Oui je pense qu’on pourrait dire cela. C’était un observateur attentif de ses contemporains. À ce propos, il est très intéressant de voir comment son travail est d’abord passé par ces années de journalisme où il a en compagnie d’autres comme Truman Capote, Norman Mailer… inventé le New Journalism.

Est-ce lui ou Truman Capote qui l’avait inventé ?

Je crois que cela se discute. Il y a quand même ce fameux article qu’il avait fait pour le New York Tribune. Je crois que c’est avec cet article qu’il avait inventé ce concept, cette technique qu’il qualifiait de « saturation reporting ». Cela supposait qu’il accompagnait les gens, qu’il s’identifiait à eux jusqu’à ce que les événements surviennent. Il faisait alors partie intégrante de ces événements d’où le côté subjectif, le côté mise en scène de ses articles, les dialogues, tous ces détails sur les personnages leur vie matérielle etc. Ce n’était pas du tout du journalisme d’investigation, c’était au contraire une fois de plus très subjectif. Ces années de journalisme ont fini par l’amener au roman mais pas tout de suite.

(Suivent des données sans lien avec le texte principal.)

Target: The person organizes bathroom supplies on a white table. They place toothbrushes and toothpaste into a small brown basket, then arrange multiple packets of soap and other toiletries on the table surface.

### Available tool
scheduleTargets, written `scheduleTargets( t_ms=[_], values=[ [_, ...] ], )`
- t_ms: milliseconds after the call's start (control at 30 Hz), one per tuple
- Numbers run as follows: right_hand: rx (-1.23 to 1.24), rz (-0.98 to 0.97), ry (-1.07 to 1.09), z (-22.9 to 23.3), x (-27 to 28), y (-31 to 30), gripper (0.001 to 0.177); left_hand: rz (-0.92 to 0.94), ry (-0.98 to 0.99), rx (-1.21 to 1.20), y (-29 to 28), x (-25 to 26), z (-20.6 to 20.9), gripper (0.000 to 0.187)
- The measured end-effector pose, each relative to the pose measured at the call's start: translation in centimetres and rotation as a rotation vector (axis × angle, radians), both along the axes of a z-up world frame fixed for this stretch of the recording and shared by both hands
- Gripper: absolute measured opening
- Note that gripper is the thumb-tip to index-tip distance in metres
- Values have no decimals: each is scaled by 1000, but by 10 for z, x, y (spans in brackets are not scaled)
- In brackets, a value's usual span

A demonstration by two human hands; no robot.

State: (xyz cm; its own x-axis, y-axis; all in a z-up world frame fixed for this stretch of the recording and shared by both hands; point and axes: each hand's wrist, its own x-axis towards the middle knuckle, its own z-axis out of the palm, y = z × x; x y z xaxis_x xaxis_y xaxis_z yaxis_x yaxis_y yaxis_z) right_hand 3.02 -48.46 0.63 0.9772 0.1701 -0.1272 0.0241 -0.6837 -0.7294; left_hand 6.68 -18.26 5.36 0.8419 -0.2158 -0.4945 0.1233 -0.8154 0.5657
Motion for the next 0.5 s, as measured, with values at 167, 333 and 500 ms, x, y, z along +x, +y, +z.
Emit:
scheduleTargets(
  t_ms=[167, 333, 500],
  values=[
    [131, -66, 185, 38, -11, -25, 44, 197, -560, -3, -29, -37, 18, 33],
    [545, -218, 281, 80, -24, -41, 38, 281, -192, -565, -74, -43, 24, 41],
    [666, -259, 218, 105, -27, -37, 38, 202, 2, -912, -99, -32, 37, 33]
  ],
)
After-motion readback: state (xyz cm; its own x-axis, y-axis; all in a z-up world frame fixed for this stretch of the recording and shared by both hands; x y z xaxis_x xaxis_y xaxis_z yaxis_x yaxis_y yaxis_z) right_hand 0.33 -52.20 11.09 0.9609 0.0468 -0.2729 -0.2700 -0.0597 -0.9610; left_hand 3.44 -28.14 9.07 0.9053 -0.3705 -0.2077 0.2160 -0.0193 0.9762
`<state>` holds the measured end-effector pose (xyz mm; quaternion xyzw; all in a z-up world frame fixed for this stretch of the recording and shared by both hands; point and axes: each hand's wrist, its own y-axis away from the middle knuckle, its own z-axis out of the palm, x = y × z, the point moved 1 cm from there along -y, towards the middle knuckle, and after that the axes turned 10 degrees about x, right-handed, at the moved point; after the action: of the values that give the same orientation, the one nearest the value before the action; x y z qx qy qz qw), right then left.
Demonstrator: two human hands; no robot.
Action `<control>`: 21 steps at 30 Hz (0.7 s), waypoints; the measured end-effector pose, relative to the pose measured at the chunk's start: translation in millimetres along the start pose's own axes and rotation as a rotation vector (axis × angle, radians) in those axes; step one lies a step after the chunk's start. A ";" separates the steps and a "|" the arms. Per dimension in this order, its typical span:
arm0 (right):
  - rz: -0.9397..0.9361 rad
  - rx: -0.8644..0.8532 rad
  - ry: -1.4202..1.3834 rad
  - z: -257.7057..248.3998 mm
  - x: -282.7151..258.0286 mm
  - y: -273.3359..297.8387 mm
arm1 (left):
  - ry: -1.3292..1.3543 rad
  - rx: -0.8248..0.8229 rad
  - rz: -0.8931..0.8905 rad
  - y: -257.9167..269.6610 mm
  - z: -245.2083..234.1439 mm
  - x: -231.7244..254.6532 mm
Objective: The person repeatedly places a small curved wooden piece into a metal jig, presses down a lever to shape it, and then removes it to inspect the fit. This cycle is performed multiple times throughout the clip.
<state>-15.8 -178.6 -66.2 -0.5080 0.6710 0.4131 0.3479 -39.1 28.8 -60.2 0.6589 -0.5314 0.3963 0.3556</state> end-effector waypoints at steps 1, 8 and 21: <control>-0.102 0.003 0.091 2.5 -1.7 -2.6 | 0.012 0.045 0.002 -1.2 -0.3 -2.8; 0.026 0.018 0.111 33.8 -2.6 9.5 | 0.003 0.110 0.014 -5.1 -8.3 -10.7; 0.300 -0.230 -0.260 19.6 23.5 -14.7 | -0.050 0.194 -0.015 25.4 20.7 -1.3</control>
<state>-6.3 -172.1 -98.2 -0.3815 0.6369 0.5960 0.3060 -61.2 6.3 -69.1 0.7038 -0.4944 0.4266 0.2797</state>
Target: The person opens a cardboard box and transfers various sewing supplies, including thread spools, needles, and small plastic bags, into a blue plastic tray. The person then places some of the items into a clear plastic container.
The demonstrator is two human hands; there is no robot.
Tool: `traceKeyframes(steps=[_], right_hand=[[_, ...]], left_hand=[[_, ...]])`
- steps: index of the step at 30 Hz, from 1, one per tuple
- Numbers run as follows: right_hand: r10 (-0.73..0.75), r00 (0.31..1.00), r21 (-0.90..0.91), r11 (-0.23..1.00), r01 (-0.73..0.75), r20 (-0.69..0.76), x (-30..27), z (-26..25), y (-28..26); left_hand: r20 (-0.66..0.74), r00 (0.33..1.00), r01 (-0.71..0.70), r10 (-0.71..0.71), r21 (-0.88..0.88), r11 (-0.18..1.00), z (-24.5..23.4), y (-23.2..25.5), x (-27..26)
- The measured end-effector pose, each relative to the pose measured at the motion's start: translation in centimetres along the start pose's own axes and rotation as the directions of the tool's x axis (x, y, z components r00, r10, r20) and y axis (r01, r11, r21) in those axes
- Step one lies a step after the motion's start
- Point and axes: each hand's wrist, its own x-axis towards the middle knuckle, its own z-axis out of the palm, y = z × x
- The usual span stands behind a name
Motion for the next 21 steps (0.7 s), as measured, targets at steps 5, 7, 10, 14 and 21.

Avant ses romans, il y a eu aussi ce livre magnifique que je conseille toujours vivement de lire, paru chez Gallimard. Il y met en scène les Jets Pilots, les passeurs du mur du son, les précurseurs des astronautes. Pour moi c’est une sorte de livre charnière car c’est une espèce de plongée dans un monde très particulier où il s’identifie à ces hommes. C’est une grande enquête menée avec sa fameuse méthode de saturation reporting qui se lit comme un roman alors que ce n’en est pas un.  

Et c’est seulement après qu’est venu Le Bûcher des vanités dans lequel il a utilisé toutes ces techniques. Mais cela a été un travail de très longue haleine. Il lui a fallu de nombreuses années de recherches et d’écriture. Des recherches  commencées au début des années 1980 alors que le livre n’a été publié qu’en 1987 ! Il n’arrivait pas à le terminer. C’est la raison pour laquelle, en 1985, en accord avec son éditeur, il l’a d’abord fait paraître sous forme de feuilleton dans le Rolling Stone pendant au moins un an ou deux. Cette discipline de journaliste, le fait d’avoir l’obligation de boucler l’a aidé à aboutir. Cela a été un premier brouillon du roman, son noyau en quelque sorte. Ensuite il a tout réécrit et en a fait plusieurs versions pour arriver au roman.

Le New Journalism a-t-il fait école en France ?

Non je ne pense pas, du moins pas à ma connaissance.

Quand on voit le portrait de Tom Wolfe, on se demande si ce n’était pas quelqu’un d’excentrique ?

Eh bien non pas du tout c’était quelqu’un d’extrêmement classique avec une famille stable, une femme, deux enfants. C’était je le répète un homme exquis, d’une grande élégance, c’est pour moi un honneur de l’avoir connu.